Bay Ridge and Annapolis Railroad
- 1915 map showing the Bay Ridge and Annapolis Railroad

Overview
- Headquarters: Annapolis, Maryland
- Locale: Annapolis, Maryland, to Bay Ridge, Maryland
- Dates of operation: 1886–1904

Technical
- Track gauge: 4 ft 8+1⁄2 in (1,435 mm) standard gauge

= Bay Ridge and Annapolis Railroad =

Short line railroad in central Maryland, US

The Bay Ridge and Annapolis Railroad was a 4.5-mile long short line railroad in central Maryland. It ran 4.5 miles from a junction with the Annapolis, Washington and Baltimore Railroad to the resort town of Bay Ridge, Maryland. It mainly provided transportation between Annapolis and the resort, but also connected with a carferry and steamer service to the Eastern Shore. A small connection was eventually made to the Baltimore and Annapolis Short Line. Shortly after opening it fell under the control of the Baltimore and Ohio Railroad. It was never able to make money so it was shut down in 1904 and the tracks were removed in 1918. Almost no sign of it remains today.

==History==

===Origins===
The Bay Ridge and Annapolis Railroad was incorporated by the Bay Ridge Company in March 1886. The Bay Ridge Company rebuilt the beach resort on the Chesapeake Bay in 1885. The hotel was doubled in size, the boardwalk expanded, and beach cottages were constructed. The company even opened a zoological exhibit with lions, tigers and bears.

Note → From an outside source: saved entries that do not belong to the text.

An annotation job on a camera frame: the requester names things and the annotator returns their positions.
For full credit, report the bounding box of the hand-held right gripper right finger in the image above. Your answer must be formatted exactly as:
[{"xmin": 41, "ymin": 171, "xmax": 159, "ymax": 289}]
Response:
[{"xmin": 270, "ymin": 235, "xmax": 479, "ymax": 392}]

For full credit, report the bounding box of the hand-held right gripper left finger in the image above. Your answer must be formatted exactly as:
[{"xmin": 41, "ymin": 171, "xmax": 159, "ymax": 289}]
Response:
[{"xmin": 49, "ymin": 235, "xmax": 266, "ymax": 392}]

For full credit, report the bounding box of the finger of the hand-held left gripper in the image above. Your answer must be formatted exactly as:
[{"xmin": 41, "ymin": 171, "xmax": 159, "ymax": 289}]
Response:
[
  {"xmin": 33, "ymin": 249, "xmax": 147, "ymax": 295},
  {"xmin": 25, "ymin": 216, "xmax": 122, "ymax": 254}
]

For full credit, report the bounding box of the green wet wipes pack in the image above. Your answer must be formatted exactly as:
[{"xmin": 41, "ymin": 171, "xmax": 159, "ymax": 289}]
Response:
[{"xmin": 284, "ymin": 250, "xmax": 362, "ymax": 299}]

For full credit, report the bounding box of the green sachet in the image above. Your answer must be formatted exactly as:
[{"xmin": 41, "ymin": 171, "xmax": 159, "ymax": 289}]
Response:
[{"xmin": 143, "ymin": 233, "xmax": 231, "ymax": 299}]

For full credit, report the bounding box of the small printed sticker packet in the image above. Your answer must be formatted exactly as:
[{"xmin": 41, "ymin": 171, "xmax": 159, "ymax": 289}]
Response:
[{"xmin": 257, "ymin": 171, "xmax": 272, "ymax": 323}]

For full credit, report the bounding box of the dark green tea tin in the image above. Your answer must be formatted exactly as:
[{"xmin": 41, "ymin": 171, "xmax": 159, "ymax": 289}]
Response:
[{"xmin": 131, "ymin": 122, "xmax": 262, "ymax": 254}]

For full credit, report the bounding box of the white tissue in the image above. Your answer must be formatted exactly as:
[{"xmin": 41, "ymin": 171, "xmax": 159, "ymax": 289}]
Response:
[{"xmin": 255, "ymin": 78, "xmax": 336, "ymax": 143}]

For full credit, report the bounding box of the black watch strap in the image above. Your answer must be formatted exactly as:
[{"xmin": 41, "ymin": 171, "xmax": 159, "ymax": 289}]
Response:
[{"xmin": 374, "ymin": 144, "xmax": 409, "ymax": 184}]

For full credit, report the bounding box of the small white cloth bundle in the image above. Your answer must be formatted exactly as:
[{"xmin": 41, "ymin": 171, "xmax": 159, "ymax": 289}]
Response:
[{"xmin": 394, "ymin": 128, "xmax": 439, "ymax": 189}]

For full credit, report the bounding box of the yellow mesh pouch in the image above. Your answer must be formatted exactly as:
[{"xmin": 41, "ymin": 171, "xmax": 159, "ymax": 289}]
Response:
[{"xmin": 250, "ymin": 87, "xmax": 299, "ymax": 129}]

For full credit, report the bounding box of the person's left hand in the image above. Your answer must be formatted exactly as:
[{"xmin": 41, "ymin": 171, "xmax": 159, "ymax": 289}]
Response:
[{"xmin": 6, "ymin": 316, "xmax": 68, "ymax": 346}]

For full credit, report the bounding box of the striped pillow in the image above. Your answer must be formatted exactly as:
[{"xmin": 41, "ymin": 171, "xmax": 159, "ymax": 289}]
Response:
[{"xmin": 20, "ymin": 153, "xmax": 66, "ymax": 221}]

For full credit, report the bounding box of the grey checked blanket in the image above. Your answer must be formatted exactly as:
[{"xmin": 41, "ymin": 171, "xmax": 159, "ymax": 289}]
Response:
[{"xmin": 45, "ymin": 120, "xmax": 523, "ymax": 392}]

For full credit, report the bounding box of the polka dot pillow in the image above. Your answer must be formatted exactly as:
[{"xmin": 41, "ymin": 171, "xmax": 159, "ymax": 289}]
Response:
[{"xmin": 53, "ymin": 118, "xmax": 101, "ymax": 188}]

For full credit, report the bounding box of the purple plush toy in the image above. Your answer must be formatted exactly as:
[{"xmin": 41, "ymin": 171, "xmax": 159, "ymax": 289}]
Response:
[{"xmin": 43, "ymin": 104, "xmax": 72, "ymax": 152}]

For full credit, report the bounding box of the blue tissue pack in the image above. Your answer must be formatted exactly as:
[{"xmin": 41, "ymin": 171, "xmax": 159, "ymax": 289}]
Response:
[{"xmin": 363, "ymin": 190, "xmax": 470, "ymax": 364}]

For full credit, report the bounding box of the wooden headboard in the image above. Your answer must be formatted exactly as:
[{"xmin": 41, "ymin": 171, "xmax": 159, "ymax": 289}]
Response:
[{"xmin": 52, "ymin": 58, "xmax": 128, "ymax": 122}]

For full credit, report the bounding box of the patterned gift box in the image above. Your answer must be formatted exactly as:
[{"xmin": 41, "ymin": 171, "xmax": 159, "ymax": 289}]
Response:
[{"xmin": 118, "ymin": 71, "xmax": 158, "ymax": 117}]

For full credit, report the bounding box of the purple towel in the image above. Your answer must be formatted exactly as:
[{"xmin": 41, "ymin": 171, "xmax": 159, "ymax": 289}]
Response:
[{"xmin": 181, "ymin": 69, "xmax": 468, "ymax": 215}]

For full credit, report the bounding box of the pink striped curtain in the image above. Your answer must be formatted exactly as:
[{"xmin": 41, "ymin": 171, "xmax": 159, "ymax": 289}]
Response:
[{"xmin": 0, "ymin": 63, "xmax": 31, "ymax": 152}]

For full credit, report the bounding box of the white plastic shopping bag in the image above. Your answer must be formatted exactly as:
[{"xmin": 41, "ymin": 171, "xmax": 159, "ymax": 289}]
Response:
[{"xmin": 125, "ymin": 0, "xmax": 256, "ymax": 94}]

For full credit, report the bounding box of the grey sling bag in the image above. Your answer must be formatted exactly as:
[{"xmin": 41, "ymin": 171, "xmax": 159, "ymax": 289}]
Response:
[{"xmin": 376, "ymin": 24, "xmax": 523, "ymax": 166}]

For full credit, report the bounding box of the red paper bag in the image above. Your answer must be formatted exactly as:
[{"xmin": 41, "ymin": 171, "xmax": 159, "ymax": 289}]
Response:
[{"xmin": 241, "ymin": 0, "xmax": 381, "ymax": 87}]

The railroad began operation on July 10, 1886 and for the next 17 years, thousands of people used it to visit the "Queen Resort of the Chesapeake." The start up costs, however, were enormous, and in September 1886, the Bay Ridge Company issued $300,000 worth of bonds. Robert Garrett, President of the Baltimore and Ohio Railroad, bought $150,000 worth of the bonds giving the B&O a controlling interest in the Bay Ridge Company and the Annapolis and Bay Ridge Railroad.

At a point prior to 1890, a small connection was made from Chesapeake Junction to the Baltimore and Annapolis Short Line near West Annapolis.

===Carferry connection===
For 13 months in 1890-91 the BR&A connected to a carferry and steamer service run by the Baltimore and Eastern Shore Railroad. That service ended in October 1891 and was replaced by a steamer-only operation out of Baltimore.

===End of the line===
The railroad was never profitable and in 1904 it ceased operations. In 1918, with steel at a premium due to World War I, the tracks were removed.

==Stations on the line==
- Bay Ridge Junction
- Bay Ridge

==Surviving landmarks==
- Some right-of-way visible at Bay Ridge Junction and at points in Bay Ridge
- There are no houses on the east side of Amos Garrett Boulevard in Annapolis. The former right-of-way was incorporated into the back yards of the houses on the west side of Archwood Avenue when the railroad was closed.
- The right-of-way between Spa View Drive and Spa Creek is now Amos Garrett Waterfront Park.
- Cable lines following theright-of-way cross Spa Creek between Amos Garrett Park and Truxton Park.
- The main access road in Truxton Park follows the right-of-way
- In the mid 1960's and through the early 21st century, there still existed, running as a continuation at the southern end of Old Bay Ridge Rd in Annapolis Roads to the community of Anchorage, a raised path with a steep drop down on both sides that was where the railroad ran. Through the 1970's one could still find rotted railroad ties and spikes along the path. Currently (2023) the raised path has either eroded down or been demolished, so neither the continuous raised trackbed/path nor ANY remnants of the railroad, remains.